Aim of the exercise
When you reach the line containing "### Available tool" in the entries below, start writing out each line exactly, and stop after the line containing "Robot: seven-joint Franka".

Dataset items
--- START ---

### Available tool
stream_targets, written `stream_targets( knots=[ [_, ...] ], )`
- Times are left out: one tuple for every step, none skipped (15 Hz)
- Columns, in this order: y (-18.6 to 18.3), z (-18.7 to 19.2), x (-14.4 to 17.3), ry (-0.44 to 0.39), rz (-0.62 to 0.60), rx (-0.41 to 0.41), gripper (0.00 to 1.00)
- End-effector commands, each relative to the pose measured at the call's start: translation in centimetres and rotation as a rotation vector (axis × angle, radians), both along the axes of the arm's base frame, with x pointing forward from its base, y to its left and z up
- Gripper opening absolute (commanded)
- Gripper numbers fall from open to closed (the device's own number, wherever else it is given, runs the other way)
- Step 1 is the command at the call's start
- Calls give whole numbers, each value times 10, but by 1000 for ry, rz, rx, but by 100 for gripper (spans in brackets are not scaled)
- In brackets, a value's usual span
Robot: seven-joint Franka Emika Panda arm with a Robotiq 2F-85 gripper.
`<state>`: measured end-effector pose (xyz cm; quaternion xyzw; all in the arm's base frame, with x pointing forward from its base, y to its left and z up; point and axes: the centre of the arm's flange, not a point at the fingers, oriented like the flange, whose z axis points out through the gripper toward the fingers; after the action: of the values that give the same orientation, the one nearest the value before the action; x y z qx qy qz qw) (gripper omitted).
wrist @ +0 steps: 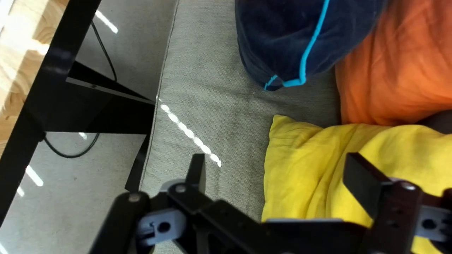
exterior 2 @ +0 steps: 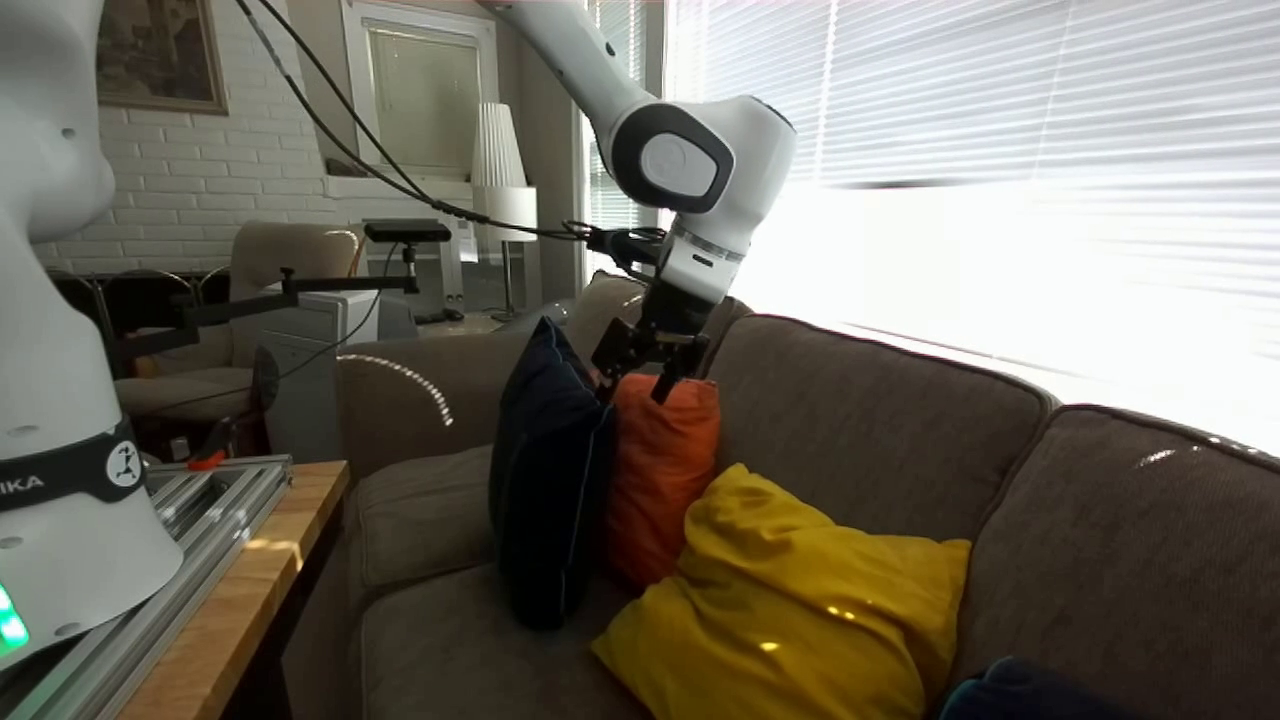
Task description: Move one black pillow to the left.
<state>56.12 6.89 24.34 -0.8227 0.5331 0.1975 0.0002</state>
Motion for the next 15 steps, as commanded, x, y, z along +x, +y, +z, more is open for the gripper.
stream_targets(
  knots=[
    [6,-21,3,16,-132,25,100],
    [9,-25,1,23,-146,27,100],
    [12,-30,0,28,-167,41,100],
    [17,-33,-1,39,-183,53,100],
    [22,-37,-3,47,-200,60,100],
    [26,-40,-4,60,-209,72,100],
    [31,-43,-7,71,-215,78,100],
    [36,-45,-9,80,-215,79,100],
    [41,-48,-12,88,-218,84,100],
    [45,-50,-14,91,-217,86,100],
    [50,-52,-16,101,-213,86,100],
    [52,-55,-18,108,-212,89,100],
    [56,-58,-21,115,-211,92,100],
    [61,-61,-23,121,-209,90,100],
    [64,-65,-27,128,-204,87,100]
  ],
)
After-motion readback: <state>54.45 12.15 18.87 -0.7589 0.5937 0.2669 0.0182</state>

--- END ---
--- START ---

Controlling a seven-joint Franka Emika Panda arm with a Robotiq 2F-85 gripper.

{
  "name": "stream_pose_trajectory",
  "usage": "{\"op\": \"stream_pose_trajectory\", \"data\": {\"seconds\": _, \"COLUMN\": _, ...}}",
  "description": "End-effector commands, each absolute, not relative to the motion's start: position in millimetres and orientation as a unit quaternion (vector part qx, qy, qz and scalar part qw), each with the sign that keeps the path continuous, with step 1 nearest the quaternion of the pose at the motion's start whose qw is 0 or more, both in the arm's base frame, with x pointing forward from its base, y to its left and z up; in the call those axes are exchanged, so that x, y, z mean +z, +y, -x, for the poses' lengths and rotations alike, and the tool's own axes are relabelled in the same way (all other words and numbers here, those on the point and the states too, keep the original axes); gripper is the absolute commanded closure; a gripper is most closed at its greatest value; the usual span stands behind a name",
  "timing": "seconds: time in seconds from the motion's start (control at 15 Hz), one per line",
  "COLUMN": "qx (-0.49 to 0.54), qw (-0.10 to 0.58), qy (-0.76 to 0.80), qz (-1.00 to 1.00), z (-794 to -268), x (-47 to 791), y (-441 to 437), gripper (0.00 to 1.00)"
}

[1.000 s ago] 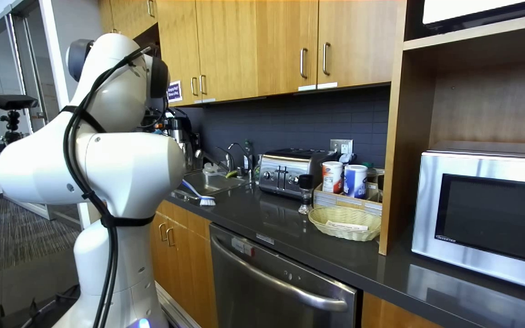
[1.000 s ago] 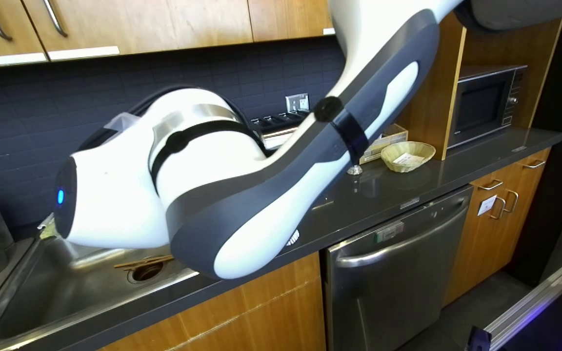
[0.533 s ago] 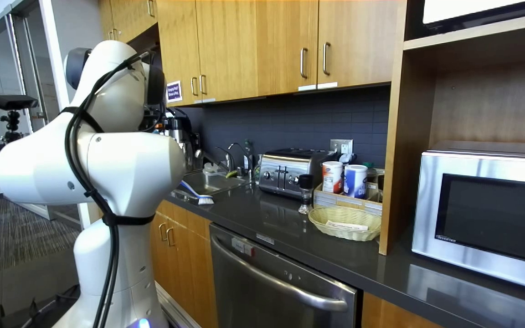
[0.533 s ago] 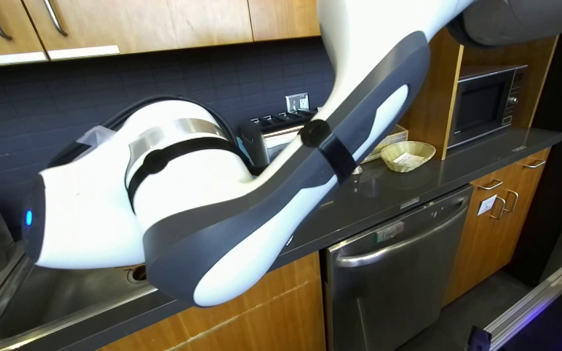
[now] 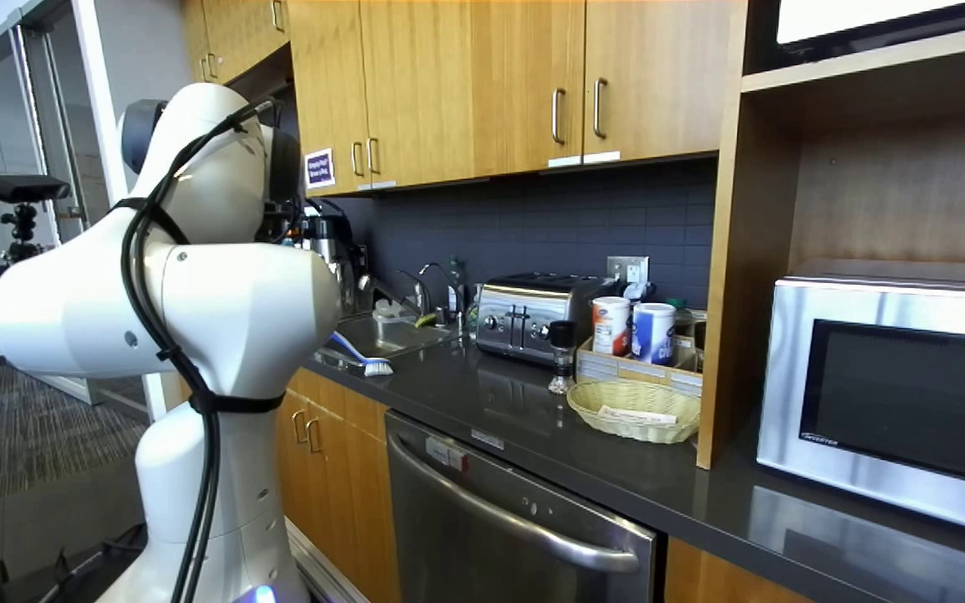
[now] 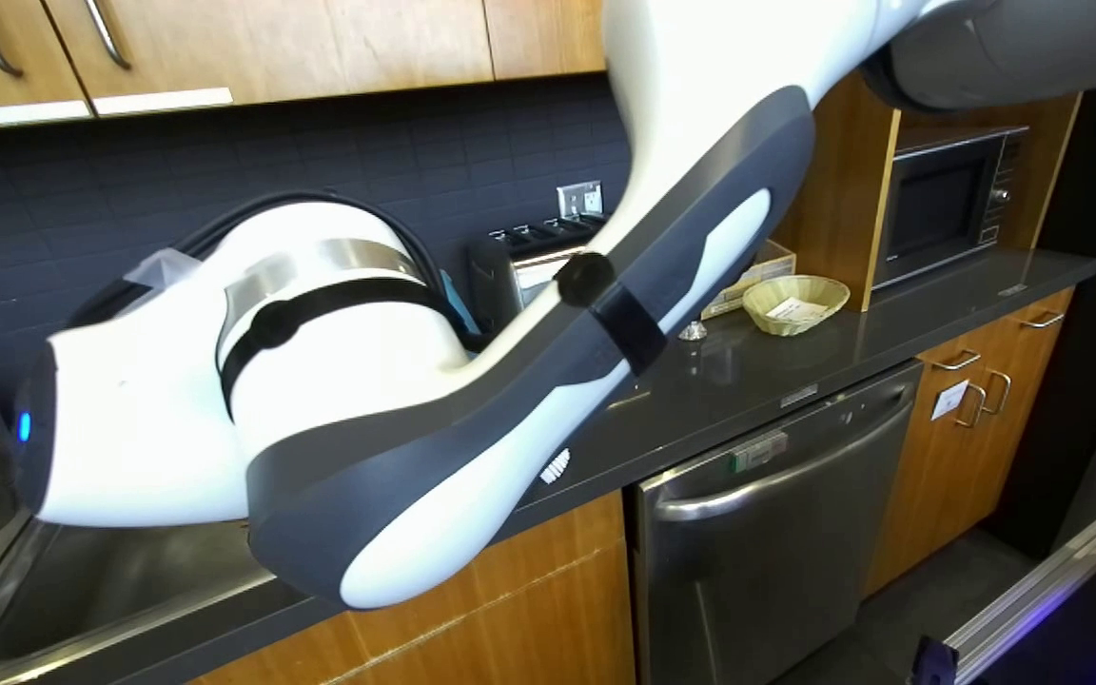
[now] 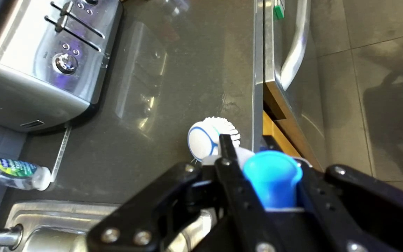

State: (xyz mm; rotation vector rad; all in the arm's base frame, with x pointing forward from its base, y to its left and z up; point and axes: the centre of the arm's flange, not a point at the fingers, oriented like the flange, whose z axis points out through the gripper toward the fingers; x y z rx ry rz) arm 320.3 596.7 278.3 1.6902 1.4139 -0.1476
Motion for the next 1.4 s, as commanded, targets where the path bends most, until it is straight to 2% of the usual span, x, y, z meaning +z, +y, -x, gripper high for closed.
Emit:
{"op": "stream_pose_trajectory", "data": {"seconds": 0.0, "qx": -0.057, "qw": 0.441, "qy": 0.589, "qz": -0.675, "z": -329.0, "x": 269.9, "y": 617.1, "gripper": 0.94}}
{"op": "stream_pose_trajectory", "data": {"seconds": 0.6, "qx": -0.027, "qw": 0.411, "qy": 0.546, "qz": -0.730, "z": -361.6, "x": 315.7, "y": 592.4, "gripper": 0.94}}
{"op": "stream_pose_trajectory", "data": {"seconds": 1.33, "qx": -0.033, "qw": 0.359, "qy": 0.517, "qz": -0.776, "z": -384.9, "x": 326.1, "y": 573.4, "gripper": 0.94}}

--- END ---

Result
### Available tool
stream_targets, written `stream_targets( knots=[ [_, ...] ], )`
- Times are left out: one tuple for every step, none skipped (15 Hz)
- Columns, in this order: y (-18.6 to 18.3), z (-18.7 to 19.2), x (-14.4 to 17.3), ry (-0.44 to 0.39), rz (-0.62 to 0.60), rx (-0.41 to 0.41), gripper (0.00 to 1.00)
- End-effector commands, each relative to the pose measured at the call's start: translation in centimetres and rotation as a rotation vector (axis × angle, radians), both along the axes of the arm's base frame, with x pointing forward from its base, y to its left and z up
- Gripper opening absolute (commanded)
- Gripper numbers fall from open to closed (the device's own number, wherever else it is given, runs the other way)
- Step 1 is the command at the call's start
- Calls give whole numbers, each value times 10, but by 1000 for ry, rz, rx, but by 100 for gripper (spans in brackets are not scaled)
- In brackets, a value's usual span
Robot: seven-joint Franka Emika Panda arm with a Robotiq 2F-85 gripper.

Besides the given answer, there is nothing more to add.